→ Assignment
Leave the images aside and repeat the whole listing exactly.
··········
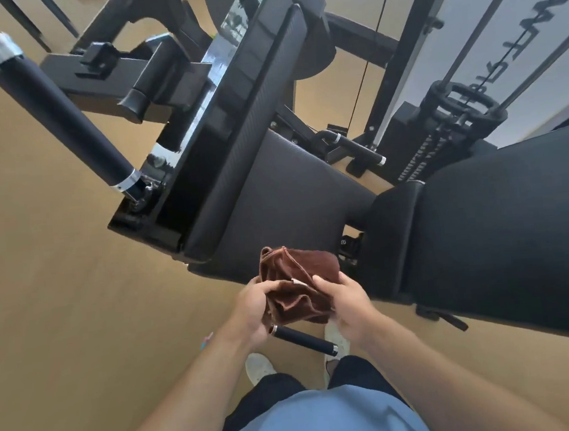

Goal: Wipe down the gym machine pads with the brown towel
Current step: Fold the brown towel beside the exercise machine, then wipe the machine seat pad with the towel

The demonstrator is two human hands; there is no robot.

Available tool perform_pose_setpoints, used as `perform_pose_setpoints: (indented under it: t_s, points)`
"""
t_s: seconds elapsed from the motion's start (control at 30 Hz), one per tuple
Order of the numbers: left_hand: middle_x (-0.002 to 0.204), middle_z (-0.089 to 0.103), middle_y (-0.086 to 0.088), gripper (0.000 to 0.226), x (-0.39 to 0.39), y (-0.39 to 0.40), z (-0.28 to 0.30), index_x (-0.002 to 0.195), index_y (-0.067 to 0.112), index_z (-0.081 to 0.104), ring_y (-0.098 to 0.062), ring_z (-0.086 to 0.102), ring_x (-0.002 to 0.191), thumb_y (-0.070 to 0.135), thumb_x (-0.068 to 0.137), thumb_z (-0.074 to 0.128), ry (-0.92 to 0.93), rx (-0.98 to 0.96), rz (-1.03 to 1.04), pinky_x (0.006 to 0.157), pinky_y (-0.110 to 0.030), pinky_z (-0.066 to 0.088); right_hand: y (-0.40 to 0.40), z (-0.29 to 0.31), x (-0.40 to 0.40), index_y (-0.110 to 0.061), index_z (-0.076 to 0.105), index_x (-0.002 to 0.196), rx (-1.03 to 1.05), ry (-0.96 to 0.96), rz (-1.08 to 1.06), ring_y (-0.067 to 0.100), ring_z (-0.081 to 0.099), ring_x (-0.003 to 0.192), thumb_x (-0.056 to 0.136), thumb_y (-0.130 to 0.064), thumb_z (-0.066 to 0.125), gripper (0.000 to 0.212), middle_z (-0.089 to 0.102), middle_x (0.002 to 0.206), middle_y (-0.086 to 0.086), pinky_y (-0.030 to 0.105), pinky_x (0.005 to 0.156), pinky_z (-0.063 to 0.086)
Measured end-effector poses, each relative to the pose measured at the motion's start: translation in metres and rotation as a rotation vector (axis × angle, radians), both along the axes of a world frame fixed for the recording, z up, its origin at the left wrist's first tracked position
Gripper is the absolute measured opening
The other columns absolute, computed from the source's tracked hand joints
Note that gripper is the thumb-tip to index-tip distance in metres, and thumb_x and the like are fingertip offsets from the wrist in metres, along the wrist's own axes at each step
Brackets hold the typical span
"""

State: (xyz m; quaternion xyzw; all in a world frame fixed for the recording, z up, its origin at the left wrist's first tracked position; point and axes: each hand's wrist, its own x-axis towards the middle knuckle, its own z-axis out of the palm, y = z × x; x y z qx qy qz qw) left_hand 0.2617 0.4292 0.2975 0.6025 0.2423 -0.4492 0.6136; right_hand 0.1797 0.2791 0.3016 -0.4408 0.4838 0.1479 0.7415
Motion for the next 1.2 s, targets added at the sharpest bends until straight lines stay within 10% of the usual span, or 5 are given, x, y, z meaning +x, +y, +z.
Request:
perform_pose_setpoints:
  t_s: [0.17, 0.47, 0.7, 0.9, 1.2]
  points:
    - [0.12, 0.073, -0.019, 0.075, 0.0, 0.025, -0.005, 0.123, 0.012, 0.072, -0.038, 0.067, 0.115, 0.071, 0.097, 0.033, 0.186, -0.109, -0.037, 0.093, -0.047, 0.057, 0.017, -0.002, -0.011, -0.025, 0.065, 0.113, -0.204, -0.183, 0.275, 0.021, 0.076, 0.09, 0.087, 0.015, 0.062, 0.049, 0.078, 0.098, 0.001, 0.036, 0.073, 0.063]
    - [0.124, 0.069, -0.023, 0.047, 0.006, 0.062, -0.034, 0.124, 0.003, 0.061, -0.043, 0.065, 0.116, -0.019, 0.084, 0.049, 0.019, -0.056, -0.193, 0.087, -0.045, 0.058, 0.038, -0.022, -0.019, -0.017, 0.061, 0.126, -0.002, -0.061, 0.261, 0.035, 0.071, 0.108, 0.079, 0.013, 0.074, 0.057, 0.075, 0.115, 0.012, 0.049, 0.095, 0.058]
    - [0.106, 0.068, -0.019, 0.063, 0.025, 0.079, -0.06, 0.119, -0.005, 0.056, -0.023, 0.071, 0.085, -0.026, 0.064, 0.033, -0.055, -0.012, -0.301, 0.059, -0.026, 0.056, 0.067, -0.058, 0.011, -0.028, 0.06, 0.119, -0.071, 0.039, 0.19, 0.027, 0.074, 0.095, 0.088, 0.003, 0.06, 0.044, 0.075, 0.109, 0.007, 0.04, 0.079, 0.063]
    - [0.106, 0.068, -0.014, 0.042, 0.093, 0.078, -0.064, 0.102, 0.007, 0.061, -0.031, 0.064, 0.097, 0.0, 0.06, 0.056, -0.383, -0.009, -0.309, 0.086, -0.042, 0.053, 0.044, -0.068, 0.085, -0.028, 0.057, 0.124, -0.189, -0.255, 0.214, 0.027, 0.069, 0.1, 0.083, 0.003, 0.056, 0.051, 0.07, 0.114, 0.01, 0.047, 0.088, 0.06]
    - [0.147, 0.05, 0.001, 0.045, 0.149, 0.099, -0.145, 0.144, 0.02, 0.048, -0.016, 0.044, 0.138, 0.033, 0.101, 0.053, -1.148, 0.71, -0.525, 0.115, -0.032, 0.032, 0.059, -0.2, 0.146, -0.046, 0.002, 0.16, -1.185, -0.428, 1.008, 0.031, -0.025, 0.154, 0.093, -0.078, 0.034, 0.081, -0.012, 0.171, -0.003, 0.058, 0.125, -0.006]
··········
→ Written answer
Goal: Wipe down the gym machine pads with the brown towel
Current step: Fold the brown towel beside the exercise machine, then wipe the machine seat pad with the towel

The demonstrator is two human hands; there is no robot.

Available tool perform_pose_setpoints, used as `perform_pose_setpoints: (indented under it: t_s, points)`
"""
t_s: seconds elapsed from the motion's start (control at 30 Hz), one per tuple
Order of the numbers: left_hand: middle_x (-0.002 to 0.204), middle_z (-0.089 to 0.103), middle_y (-0.086 to 0.088), gripper (0.000 to 0.226), x (-0.39 to 0.39), y (-0.39 to 0.40), z (-0.28 to 0.30), index_x (-0.002 to 0.195), index_y (-0.067 to 0.112), index_z (-0.081 to 0.104), ring_y (-0.098 to 0.062), ring_z (-0.086 to 0.102), ring_x (-0.002 to 0.191), thumb_y (-0.070 to 0.135), thumb_x (-0.068 to 0.137), thumb_z (-0.074 to 0.128), ry (-0.92 to 0.93), rx (-0.98 to 0.96), rz (-1.03 to 1.04), pinky_x (0.006 to 0.157), pinky_y (-0.110 to 0.030), pinky_z (-0.066 to 0.088); right_hand: y (-0.40 to 0.40), z (-0.29 to 0.31), x (-0.40 to 0.40), index_y (-0.110 to 0.061), index_z (-0.076 to 0.105), index_x (-0.002 to 0.196), rx (-1.03 to 1.05), ry (-0.96 to 0.96), rz (-1.08 to 1.06), ring_y (-0.067 to 0.100), ring_z (-0.081 to 0.099), ring_x (-0.003 to 0.192), thumb_x (-0.056 to 0.136), thumb_y (-0.130 to 0.064), thumb_z (-0.066 to 0.125), gripper (0.000 to 0.212), middle_z (-0.089 to 0.102), middle_x (0.002 to 0.206), middle_y (-0.086 to 0.086), pinky_y (-0.030 to 0.105), pinky_x (0.005 to 0.156), pinky_z (-0.063 to 0.086)
Measured end-effector poses, each relative to the pose measured at the motion's start: translation in metres and rotation as a rotation vector (axis × angle, radians), both along the axes of a world frame fixed for the recording, z up, its origin at the left wrist's first tracked position
Gripper is the absolute measured opening
The other columns absolute, computed from the source's tracked hand joints
Note that gripper is the thumb-tip to index-tip distance in metres, and thumb_x and the like are fingertip offsets from the wrist in metres, along the wrist's own axes at each step
Brackets hold the typical span
"""

State: (xyz m; quaternion xyzw; all in a world frame fixed for the recording, z up, its origin at the left wrist's first tracked position; point and axes: each hand's wrist, its own x-axis towards the middle knuckle, its own z-axis out of the palm, y = z × x; x y z qx qy qz qw) left_hand 0.2617 0.4292 0.2975 0.6025 0.2423 -0.4492 0.6136; right_hand 0.1797 0.2791 0.3016 -0.4408 0.4838 0.1479 0.7415
Motion for the next 1.2 s, targets added at the sharpest bends until straight lines stay within 10% of the usual span, or 5 are given, x, y, z meaning +x, +y, +z.
Request:
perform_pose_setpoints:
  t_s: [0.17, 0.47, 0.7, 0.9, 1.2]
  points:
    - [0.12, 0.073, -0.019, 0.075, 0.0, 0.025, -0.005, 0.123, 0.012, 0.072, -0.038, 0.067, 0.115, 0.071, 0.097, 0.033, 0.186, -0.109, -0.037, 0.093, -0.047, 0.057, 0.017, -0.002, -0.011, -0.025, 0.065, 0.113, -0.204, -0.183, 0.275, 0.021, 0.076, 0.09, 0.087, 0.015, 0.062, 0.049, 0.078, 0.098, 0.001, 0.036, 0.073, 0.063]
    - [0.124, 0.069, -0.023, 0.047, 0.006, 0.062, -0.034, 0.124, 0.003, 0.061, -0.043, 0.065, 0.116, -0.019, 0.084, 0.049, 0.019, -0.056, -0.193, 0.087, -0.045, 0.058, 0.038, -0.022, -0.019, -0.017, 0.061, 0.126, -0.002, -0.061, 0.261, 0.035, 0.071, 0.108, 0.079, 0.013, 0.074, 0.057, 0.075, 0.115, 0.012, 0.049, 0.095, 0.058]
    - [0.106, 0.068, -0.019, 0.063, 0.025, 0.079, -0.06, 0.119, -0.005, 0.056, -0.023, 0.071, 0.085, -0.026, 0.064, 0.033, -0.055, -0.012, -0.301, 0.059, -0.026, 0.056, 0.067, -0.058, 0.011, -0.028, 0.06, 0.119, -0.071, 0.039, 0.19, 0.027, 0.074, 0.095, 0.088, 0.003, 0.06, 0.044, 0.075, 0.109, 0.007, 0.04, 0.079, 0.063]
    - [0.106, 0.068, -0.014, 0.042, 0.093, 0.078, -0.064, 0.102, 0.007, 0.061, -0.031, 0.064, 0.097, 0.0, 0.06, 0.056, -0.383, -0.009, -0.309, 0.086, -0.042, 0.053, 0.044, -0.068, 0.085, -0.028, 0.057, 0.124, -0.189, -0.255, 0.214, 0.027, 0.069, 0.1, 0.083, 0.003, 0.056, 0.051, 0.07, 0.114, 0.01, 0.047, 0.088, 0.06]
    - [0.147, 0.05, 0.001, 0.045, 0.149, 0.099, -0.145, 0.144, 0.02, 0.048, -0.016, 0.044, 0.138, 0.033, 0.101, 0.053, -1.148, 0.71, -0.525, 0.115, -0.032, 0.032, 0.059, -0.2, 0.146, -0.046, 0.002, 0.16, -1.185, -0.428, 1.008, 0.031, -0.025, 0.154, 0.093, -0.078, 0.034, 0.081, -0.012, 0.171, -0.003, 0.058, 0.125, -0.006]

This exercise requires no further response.